There was a time when the Riazor stands beat Arsenio. In 1991, fed up with the pressure of fighting for promotion in a context in which the team was not able to fuel itself in away games, he decided to step away from the bench once his goal had been achieved. It seemed the end. Already then the new wave of fans that arrived at the stadium had connected with that gray-haired gentleman in whom they identified values ​​such as nobility, prudence and retranca. And that he built solid teams that played football very well under an inalienable hallmark, “order and talent”. Perhaps his greatest triumph at Deportivo was turning from the misunderstanding of that old sector of the stands to the affection of a new wave championed by some Riazor Blues who were forged at the end of the eighties watching their teams play and with a defining motto : “We are not ultras, we are fun”. “No one knows how I feel about those childrenWhen I see them in Spain ahead, shirtless, always behind the team…”. Several of them went to the Riazor this Friday to pay their respects to him.

That is why when the team caught the flu in its first months back to the First Division, it had to take down the tracksuit (just the top, which it used to match with tergal pants) and focus on an agonizing promotion in the Betis field. There he ended up embracing the Uruguayan central defender Martín Lasarte in a memorable conversation that was documented by a camera at the foot of the field. “What a joy, Martin, what a joy. How much I have suffered, my God. I thought I was dying, my God!” he exclaimed. “How much I have suffered, Martín” is the watchword of several generations of sportsmen, the portrait of a hobby, almost a way of life. “You have to know how to look back, be careful, know where you come from,” explained Arsenio.

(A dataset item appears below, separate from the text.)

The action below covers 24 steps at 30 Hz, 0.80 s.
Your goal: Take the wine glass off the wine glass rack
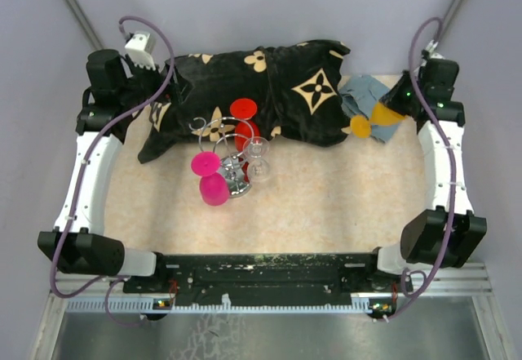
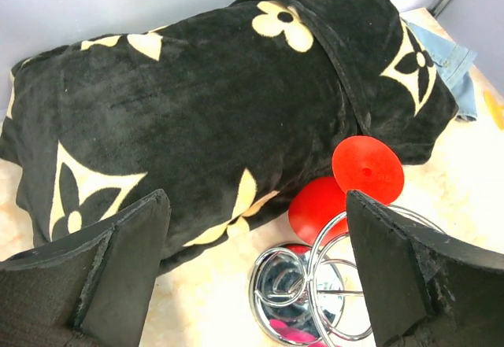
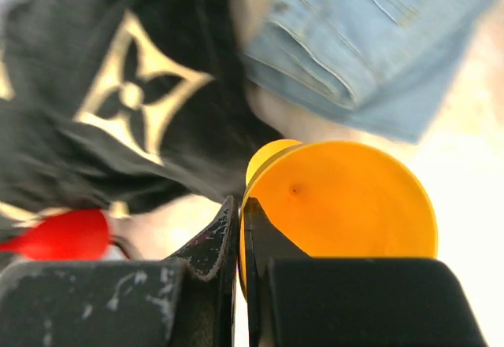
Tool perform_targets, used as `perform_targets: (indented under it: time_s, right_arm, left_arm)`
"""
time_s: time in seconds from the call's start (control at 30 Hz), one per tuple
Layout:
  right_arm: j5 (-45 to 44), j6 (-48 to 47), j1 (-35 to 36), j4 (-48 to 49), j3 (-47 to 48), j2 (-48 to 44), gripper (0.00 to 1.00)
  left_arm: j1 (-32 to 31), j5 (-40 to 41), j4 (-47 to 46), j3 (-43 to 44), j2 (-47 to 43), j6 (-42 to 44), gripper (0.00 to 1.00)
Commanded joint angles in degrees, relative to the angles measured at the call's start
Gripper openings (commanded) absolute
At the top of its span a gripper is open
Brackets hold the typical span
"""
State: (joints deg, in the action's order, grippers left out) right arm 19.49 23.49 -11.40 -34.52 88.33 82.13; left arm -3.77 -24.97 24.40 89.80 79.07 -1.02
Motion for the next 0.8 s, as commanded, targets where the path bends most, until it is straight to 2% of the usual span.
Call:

It was unique, in that all those who paraded in the Riazor to say goodbye to Arsenio agreed. He insisted that his second last name was Pardo, “not Pardillo.” When he started in soccer, he liked Panizo and Zarra, but he ended up surrendering to Fran, Bebeto and Mauro Silva, whom he designated as the best soccer players he had trained. Almost thirty years ago that answer was sought in the Riazor press room by a journalist from Madrid. The man asked him if Deportivo was the best team he had coached. Arsenio was perfectly clear: “Maybe yes, maybe no.”